What is required: When the line containing "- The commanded" appears in the data below, begin copying there and stop only after the line containing "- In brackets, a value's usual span".

Recorded data:
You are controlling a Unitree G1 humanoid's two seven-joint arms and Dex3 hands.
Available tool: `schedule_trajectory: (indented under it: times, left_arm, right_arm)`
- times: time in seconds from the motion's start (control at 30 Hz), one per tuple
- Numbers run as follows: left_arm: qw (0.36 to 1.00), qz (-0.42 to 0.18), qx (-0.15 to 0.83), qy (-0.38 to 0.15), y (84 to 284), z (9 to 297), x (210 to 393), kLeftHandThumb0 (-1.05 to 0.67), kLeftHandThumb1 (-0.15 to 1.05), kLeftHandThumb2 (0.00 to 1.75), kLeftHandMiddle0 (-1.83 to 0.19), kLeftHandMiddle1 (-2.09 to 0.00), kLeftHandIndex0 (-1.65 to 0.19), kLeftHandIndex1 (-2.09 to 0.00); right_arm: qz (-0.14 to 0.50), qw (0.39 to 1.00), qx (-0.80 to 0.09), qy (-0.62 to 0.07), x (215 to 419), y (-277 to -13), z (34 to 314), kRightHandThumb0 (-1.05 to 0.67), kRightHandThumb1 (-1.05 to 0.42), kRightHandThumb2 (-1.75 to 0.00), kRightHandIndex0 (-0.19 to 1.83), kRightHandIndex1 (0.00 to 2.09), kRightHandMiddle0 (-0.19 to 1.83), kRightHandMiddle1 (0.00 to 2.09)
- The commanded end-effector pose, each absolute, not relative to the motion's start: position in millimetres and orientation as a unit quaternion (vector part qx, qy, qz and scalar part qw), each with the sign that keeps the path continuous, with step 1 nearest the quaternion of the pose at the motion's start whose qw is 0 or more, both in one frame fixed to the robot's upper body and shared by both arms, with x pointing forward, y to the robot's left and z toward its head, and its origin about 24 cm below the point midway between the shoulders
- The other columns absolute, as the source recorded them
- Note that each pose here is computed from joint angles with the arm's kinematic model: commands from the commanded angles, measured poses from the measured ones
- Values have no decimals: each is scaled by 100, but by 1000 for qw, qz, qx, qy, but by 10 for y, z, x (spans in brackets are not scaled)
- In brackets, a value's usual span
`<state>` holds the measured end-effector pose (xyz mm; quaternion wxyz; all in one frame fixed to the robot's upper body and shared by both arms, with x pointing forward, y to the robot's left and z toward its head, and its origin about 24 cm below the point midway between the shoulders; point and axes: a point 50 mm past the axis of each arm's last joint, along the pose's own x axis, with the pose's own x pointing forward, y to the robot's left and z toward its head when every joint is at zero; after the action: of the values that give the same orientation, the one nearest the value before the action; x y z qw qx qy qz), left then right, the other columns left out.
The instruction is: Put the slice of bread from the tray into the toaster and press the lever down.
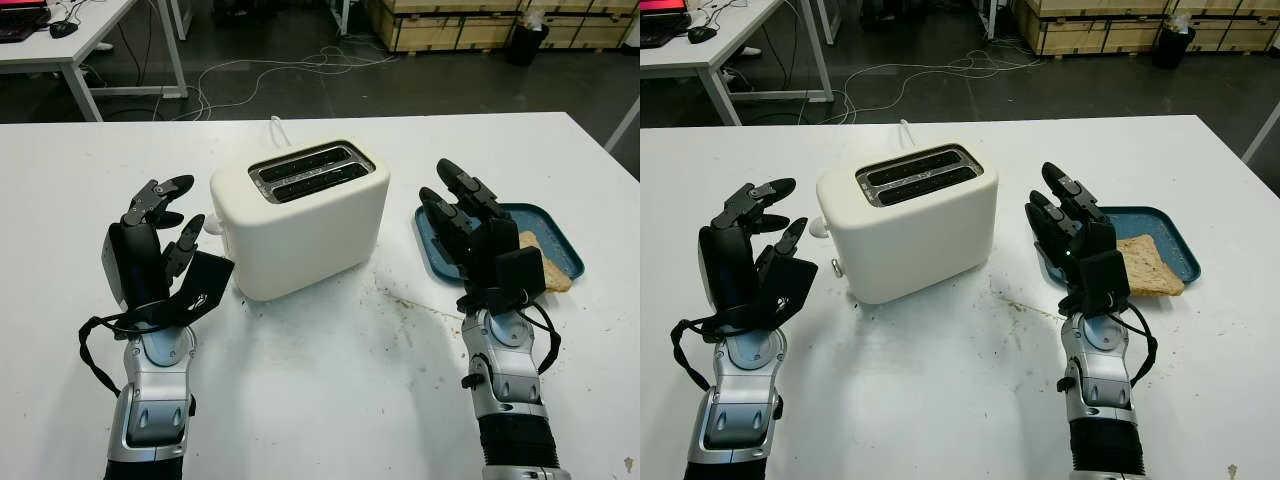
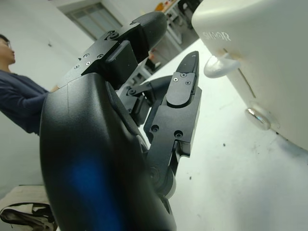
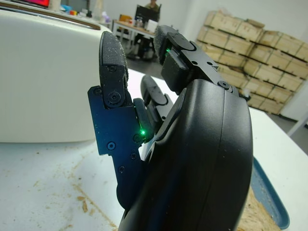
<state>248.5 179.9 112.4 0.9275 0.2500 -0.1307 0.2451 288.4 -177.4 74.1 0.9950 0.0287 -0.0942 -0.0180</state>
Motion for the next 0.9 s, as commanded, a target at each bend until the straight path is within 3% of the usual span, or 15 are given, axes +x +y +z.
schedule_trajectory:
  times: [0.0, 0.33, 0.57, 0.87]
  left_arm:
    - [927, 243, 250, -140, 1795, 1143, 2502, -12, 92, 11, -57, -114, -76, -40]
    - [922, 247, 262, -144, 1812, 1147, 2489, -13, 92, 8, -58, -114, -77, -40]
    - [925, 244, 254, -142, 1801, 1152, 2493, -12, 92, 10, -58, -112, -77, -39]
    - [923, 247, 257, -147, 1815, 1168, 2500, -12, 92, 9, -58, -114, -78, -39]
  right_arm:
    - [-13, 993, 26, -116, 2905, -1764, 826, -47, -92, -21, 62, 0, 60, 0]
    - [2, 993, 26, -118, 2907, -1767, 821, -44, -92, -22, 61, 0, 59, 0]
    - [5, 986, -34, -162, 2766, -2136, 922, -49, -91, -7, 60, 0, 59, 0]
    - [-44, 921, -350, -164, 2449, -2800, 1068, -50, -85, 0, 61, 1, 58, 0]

Result below:
- The commanded end-effector pose, each absolute, not relative to the motion's start: position in millimetres and orientation as a unit quaternion (vector part qx, qy, qz and scalar part qw), each with the sign that keeps the path continuous, with step 1 nearest the quaternion of the pose at the motion's start whose qw is 0 or more, both in one frame fixed to the robot's upper body and shared by both arms, with x pointing forward, y to the robot's left and z toward its head, and its origin about 24 cm below the point midway between the shoulders
- The other columns absolute, as the source recorded them
- Note that each pose here is computed from joint angles with the arm's kinematic model: commands from the commanded angles, measured poses from the measured ones
- Values have no decimals: each is scaled by 100, but by 1000 for qw, qz, qx, qy, but by 10 for y, z, x (spans in brackets are not scaled)
- In brackets, a value's usual span

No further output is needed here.